Wooton Bassett: I know! You're giving up wearing every color but green!
Thomas Jefferson: Hey, what do you think about this line? Life, liberty and the pursuit of cool stuff. I can just cut and paste it from the third paragraph! And do you like how I used the smiley face emoticon at the end there?
Eugene Meltsner: Last week you made a less than succinct argument that I might be overly...uh...
Connie Kendall: Obnoxious?
Matthew Parker: Brilliant?
John Whittaker: Committed?
Wooton Bassett: Rectangular?!
Connie Kendall: Wordy?
Wooton Bassett: Maladjusted to the elevation!
Wooton Bassett: Of course we notice you, Connie. But right now you look a lot like a gingerbread cookie to me.
Guy in audience: What is the predominate interaction for mega-voltage radiation therapy energies?
Wooton Bassett: I fasted using verbs once. There was very little action that day.
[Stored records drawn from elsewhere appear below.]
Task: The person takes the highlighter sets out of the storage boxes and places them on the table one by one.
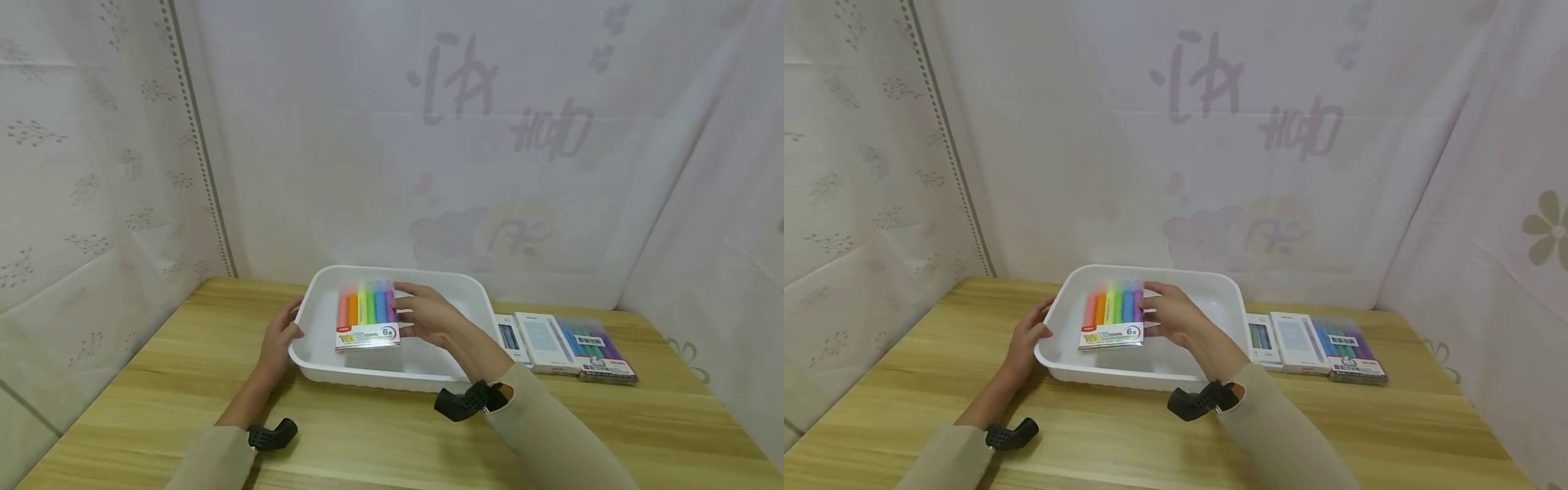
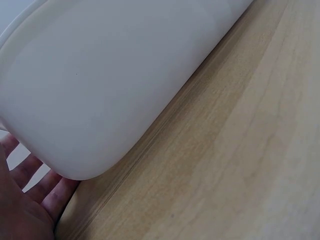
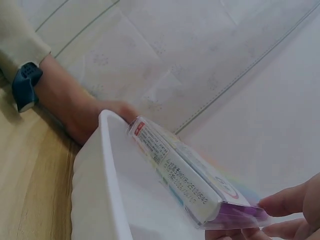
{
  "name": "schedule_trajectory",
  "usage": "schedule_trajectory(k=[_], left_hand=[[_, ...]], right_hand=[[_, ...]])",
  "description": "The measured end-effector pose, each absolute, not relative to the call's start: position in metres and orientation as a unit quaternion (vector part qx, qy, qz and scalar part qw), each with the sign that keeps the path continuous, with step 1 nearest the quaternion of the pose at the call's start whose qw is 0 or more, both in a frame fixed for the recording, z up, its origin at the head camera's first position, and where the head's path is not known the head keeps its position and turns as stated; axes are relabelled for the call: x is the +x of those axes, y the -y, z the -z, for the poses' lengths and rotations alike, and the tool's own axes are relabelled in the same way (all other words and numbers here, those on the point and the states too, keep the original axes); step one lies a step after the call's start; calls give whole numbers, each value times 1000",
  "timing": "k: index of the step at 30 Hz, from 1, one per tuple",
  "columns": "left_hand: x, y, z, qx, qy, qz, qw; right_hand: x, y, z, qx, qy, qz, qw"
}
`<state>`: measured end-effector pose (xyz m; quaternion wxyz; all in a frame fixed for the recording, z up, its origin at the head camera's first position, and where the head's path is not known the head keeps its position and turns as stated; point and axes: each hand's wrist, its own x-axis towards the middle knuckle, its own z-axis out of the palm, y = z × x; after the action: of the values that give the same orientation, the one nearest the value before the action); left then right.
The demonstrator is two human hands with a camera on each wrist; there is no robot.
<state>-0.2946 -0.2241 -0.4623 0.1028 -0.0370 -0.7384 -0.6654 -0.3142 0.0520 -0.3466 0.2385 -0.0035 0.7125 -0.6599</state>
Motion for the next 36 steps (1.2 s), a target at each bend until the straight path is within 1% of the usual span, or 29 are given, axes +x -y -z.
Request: schedule_trajectory(k=[12, 23, 36], left_hand=[[-296, 224, 461, -41, 735, 669, 101], [-296, 225, 463, -40, 731, 673, 99], [-297, 223, 461, -44, 730, 675, 95]], right_hand=[[-303, -85, 331, -42, -704, 678, 209], [-288, -128, 328, -35, -698, 694, 176], [-269, -177, 321, -60, -689, 706, 153]])
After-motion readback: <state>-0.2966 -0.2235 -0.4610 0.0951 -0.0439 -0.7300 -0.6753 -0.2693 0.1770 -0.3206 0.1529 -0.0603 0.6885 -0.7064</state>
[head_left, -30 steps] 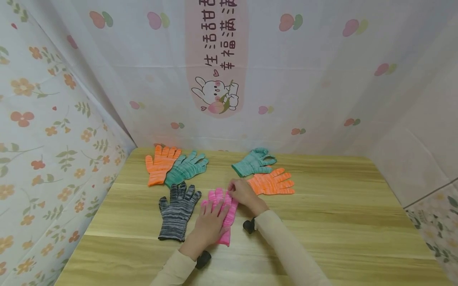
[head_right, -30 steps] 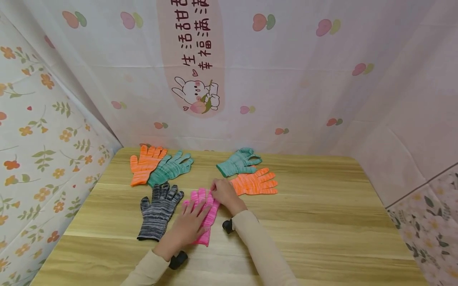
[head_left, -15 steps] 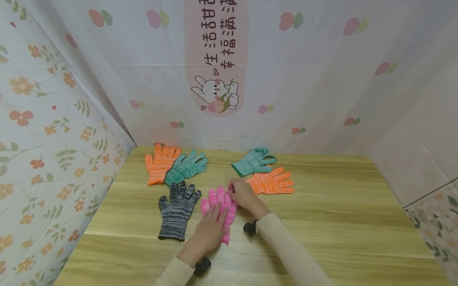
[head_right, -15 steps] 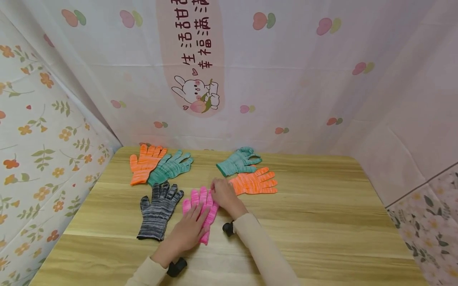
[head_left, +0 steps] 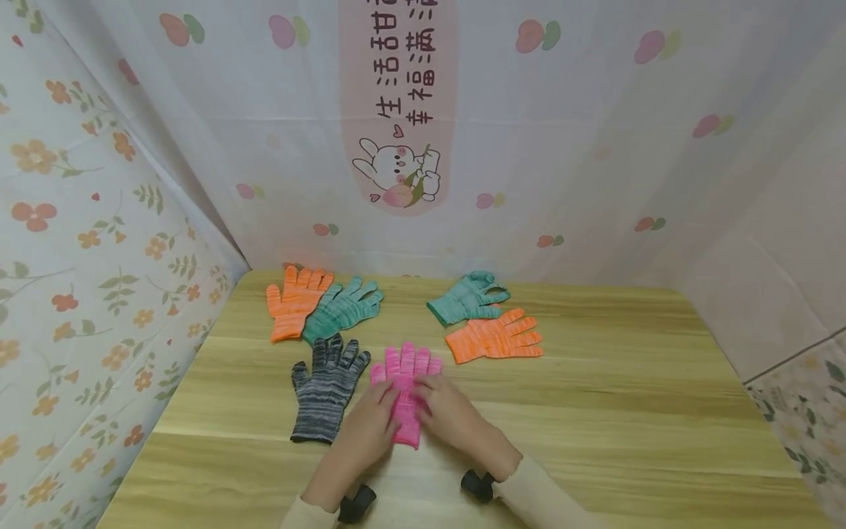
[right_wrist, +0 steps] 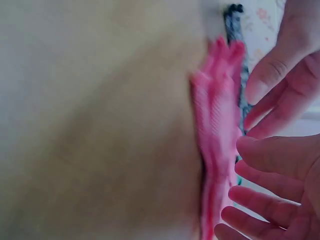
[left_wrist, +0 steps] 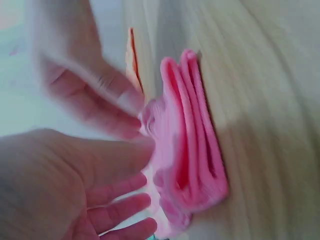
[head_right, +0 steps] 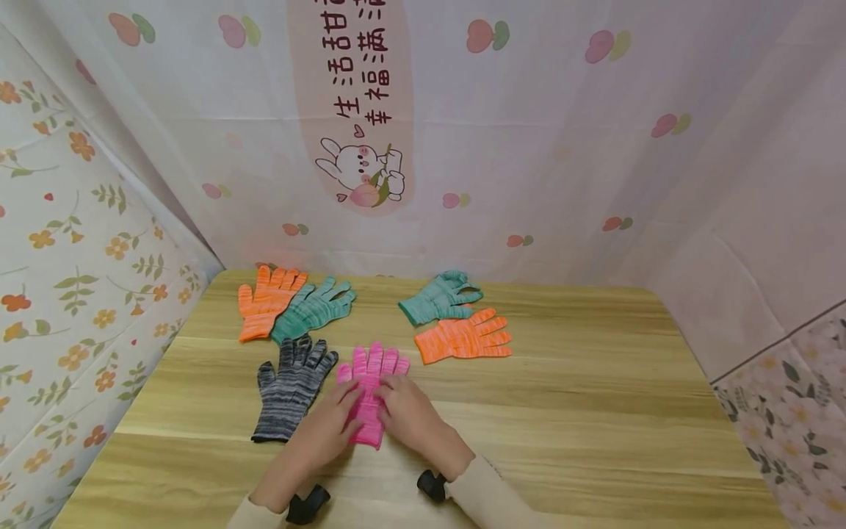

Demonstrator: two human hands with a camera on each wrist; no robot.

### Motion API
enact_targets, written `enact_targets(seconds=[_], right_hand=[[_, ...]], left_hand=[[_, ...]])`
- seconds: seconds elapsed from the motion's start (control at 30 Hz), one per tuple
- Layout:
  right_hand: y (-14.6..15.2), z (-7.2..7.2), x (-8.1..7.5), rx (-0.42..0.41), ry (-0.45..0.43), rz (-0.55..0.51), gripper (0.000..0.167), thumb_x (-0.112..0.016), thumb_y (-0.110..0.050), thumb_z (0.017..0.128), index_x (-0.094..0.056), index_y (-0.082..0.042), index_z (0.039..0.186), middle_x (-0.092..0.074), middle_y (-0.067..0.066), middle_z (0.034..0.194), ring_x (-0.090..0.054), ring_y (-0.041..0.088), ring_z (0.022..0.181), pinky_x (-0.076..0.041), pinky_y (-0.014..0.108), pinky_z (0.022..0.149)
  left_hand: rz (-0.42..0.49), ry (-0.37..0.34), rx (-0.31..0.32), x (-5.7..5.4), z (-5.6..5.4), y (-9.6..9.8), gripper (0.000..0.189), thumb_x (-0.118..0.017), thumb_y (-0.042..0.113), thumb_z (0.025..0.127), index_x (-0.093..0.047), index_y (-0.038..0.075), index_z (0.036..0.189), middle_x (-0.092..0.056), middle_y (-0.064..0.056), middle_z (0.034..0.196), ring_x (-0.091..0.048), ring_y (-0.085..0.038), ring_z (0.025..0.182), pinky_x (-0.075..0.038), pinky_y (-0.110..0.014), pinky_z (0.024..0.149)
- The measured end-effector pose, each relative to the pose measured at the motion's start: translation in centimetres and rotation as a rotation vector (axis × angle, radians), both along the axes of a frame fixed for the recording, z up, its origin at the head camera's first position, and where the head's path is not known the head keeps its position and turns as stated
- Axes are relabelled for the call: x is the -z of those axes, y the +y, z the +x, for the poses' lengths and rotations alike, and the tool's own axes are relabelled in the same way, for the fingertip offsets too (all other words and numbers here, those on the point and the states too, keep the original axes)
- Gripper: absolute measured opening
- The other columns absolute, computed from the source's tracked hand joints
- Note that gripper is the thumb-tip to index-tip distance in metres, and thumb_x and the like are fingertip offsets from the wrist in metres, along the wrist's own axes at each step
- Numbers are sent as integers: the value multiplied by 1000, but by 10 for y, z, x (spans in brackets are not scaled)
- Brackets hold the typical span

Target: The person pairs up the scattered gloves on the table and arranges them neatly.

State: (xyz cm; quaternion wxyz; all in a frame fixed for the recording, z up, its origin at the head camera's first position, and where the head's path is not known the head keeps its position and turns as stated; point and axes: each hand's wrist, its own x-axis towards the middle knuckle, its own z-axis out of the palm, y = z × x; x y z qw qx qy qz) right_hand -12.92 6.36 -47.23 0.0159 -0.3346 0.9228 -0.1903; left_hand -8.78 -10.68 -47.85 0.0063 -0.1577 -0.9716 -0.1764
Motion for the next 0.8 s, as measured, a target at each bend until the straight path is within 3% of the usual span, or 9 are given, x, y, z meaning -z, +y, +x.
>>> enact_targets(seconds=[0.13,0.3,0.43,0.57,0.7,0.8], right_hand=[[2,9,6,-14,-28,2,27,-61,-16,89,-66,-3,112,-55,13,128,-50,25,118,-43,37,100],[1,10,8,7,-63,-2,27,-58,-15,90,-66,-4,114,-53,13,132,-48,25,121,-42,38,102],[0,11,7,8,-93,-7,27,-57,-11,90,-65,-3,114,-52,15,133,-47,28,124,-41,39,103],[4,8,4,7,-157,-76,29,-54,-9,91,-63,0,117,-50,19,134,-45,34,125,-40,45,103],[15,-3,1,80,-145,-179,29,-54,-6,90,-61,6,115,-50,25,131,-44,41,123,-39,53,100],[25,-16,0,180,-114,-217,29,-56,-5,89,-61,9,114,-49,28,129,-43,44,123,-38,54,100]], left_hand=[[44,-45,-56,2,6,-9,49,-65,16,86,-52,-4,129,-47,-18,137,-46,-33,126,-41,-44,102],[109,-61,-46,9,4,-20,43,-58,11,89,-52,-1,130,-47,-16,137,-46,-34,126,-41,-46,101],[89,-32,-39,9,1,-21,37,-54,8,91,-55,1,128,-49,-15,135,-47,-34,124,-41,-46,101],[50,-52,-30,5,1,-20,35,-52,11,93,-56,0,126,-48,-16,137,-46,-34,125,-40,-46,102],[48,-91,-30,-1,0,-20,35,-53,13,93,-57,0,125,-47,-17,137,-45,-35,126,-40,-47,102],[58,-92,-42,-5,-2,-17,35,-55,12,92,-58,-1,124,-49,-17,135,-47,-35,124,-40,-47,103]])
Matthew Parker: I'm fasting computers.
Connie Kendall: Interesting choice. Why that?
Matthew Parker: My mom's always telling me I spend too much time sitting in front of my computer. I emailed her that I thought she was wrong but she wouldn't let it go. So I logged off and came over here.
Wooton Bassett: Okay, say a prayer every time I think about junk food. (sniffs the air) Ohhh. Somebody is barbecuing hot-dogs! Oops! Uh okay, Dear God thank you for wonderful smells such as barbecued hot-dogs and all the other foods that I will not have the pleasure of eating Amen!